#### Provided data
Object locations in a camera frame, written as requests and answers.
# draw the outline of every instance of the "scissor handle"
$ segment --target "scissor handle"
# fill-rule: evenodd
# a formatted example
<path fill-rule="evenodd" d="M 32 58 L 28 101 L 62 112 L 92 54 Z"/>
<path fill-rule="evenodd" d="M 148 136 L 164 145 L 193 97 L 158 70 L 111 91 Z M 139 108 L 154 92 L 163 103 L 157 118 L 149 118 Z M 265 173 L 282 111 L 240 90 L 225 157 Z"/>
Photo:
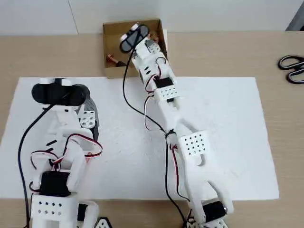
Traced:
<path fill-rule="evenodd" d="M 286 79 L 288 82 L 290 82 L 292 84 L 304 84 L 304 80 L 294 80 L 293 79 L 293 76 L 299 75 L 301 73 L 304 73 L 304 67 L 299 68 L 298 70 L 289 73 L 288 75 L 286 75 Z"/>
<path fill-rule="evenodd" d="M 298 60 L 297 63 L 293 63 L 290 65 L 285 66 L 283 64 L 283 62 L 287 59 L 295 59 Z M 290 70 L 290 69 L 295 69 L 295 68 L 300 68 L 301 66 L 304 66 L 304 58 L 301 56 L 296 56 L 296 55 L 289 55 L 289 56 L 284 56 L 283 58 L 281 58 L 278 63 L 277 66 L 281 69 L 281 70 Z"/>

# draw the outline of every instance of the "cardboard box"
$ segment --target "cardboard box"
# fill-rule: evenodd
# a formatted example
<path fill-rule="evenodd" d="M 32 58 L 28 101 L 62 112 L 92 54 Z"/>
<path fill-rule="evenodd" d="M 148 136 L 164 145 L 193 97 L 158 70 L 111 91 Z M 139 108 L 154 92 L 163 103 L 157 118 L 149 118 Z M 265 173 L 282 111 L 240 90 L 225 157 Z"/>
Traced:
...
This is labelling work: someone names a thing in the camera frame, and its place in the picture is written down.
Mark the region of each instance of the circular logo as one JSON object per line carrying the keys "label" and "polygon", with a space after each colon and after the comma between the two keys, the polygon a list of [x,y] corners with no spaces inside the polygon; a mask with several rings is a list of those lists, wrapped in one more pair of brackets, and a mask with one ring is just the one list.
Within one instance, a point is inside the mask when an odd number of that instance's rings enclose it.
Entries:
==
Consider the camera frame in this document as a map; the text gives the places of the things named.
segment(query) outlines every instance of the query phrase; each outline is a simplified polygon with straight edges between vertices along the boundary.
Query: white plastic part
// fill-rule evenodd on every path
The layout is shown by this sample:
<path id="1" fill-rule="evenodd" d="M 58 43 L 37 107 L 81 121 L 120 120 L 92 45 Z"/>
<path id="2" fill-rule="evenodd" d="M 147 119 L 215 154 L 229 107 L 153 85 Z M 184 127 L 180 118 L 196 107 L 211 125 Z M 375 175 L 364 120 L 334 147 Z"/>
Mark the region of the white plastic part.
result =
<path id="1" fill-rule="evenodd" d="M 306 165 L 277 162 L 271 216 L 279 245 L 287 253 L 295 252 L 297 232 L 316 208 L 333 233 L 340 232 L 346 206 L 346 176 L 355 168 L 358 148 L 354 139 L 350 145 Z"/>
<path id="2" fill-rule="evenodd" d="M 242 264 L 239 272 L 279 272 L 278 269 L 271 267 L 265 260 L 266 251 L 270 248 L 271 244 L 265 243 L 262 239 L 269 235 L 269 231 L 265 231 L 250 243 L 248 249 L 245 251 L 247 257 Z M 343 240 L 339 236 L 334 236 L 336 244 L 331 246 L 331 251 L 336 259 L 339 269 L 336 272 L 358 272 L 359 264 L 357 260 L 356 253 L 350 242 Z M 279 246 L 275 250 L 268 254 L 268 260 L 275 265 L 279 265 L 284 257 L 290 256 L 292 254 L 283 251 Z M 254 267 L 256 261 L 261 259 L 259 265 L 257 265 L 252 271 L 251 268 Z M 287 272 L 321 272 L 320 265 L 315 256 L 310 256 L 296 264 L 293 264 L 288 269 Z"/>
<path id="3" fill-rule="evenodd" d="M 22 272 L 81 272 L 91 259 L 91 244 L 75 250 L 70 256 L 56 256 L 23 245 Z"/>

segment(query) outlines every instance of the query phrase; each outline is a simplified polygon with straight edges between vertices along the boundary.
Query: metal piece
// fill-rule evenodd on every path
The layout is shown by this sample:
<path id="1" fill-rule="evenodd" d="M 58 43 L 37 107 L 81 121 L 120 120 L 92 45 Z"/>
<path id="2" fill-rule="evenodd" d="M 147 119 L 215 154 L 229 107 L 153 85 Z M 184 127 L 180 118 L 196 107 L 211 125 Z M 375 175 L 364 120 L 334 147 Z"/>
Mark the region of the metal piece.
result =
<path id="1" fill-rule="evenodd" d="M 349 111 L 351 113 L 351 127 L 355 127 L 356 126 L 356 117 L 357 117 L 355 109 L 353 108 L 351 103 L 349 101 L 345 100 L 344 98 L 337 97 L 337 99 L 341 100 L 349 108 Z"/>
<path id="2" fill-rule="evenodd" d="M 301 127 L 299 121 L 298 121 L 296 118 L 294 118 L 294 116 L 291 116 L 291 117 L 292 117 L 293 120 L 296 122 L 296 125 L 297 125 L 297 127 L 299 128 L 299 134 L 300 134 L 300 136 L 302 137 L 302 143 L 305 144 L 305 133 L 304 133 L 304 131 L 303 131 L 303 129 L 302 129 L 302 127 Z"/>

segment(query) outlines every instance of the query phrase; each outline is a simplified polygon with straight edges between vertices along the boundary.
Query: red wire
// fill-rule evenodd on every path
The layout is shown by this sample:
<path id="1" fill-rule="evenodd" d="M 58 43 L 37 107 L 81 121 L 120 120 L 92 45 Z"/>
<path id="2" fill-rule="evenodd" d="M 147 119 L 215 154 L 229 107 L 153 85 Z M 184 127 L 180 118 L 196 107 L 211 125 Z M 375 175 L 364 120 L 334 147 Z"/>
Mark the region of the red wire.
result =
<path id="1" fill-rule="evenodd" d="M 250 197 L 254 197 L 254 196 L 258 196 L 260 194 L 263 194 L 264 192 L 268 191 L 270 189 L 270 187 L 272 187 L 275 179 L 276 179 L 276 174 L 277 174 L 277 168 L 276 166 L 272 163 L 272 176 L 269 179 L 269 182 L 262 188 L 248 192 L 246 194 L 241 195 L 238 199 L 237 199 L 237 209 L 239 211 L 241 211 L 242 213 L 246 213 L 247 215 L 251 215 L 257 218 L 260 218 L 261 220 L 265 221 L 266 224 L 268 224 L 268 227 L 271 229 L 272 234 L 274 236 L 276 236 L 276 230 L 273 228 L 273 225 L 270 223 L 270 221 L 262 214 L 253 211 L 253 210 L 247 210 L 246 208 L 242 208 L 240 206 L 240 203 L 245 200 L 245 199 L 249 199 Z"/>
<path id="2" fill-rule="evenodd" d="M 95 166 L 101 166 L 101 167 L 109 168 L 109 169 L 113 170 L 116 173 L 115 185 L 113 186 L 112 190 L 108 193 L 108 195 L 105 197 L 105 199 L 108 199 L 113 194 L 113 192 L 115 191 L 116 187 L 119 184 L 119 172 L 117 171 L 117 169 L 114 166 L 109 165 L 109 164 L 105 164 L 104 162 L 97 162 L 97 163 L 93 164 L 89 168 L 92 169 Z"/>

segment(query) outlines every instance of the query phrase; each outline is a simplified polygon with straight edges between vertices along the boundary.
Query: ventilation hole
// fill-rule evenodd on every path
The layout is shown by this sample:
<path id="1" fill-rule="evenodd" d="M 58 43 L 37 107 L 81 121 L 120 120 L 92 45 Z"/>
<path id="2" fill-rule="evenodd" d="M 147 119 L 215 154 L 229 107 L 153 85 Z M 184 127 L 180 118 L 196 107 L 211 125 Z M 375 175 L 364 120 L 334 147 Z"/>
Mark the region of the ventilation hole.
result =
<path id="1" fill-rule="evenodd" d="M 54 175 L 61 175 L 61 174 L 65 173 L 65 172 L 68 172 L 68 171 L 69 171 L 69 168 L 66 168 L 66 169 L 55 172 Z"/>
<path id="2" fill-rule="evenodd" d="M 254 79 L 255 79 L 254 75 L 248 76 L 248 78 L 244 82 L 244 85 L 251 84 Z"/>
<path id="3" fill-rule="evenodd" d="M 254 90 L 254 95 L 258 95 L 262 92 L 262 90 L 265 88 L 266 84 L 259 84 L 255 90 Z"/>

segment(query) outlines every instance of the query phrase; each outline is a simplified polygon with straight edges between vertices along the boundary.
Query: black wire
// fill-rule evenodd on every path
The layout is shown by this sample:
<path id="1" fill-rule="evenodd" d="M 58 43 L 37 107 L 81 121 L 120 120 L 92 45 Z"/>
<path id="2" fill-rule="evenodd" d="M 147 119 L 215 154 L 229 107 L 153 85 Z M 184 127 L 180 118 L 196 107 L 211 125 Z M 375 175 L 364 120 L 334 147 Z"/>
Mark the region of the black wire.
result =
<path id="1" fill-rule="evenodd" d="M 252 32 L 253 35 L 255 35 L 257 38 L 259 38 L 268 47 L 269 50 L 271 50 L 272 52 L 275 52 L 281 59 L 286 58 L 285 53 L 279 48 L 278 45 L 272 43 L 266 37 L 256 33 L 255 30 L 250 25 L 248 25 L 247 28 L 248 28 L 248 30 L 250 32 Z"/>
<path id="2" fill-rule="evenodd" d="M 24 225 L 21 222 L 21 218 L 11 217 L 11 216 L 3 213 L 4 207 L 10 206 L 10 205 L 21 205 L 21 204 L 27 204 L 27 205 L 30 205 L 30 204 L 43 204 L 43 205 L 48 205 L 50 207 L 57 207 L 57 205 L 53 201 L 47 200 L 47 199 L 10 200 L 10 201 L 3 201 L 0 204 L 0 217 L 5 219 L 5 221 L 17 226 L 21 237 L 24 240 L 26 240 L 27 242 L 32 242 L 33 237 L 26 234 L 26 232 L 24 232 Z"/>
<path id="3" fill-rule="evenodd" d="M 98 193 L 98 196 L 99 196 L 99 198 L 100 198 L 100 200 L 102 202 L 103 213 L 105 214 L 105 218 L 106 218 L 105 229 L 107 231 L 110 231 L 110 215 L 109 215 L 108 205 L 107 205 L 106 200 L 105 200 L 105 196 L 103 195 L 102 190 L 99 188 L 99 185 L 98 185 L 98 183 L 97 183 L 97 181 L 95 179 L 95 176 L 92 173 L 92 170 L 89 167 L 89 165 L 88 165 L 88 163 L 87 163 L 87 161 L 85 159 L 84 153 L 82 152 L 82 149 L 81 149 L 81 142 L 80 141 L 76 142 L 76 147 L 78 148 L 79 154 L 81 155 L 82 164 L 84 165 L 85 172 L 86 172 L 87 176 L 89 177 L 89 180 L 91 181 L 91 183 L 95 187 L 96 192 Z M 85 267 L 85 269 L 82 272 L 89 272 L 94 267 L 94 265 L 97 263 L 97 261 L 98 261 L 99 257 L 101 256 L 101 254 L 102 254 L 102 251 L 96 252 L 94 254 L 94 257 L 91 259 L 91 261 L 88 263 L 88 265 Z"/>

#### Work request
Looking at the records above, return exactly the lines from the line with "Query: metal piece" to the line with "Mark the region of the metal piece.", both ends included.

#### Answer space
Query: metal piece
// fill-rule evenodd on every path
The layout is shown by this sample:
<path id="1" fill-rule="evenodd" d="M 58 43 L 37 107 L 81 121 L 120 120 L 92 45 Z"/>
<path id="2" fill-rule="evenodd" d="M 147 119 L 215 154 L 229 107 L 153 85 Z M 184 127 L 180 118 L 196 107 L 211 125 Z M 375 175 L 364 120 L 334 147 Z"/>
Mark the region of the metal piece.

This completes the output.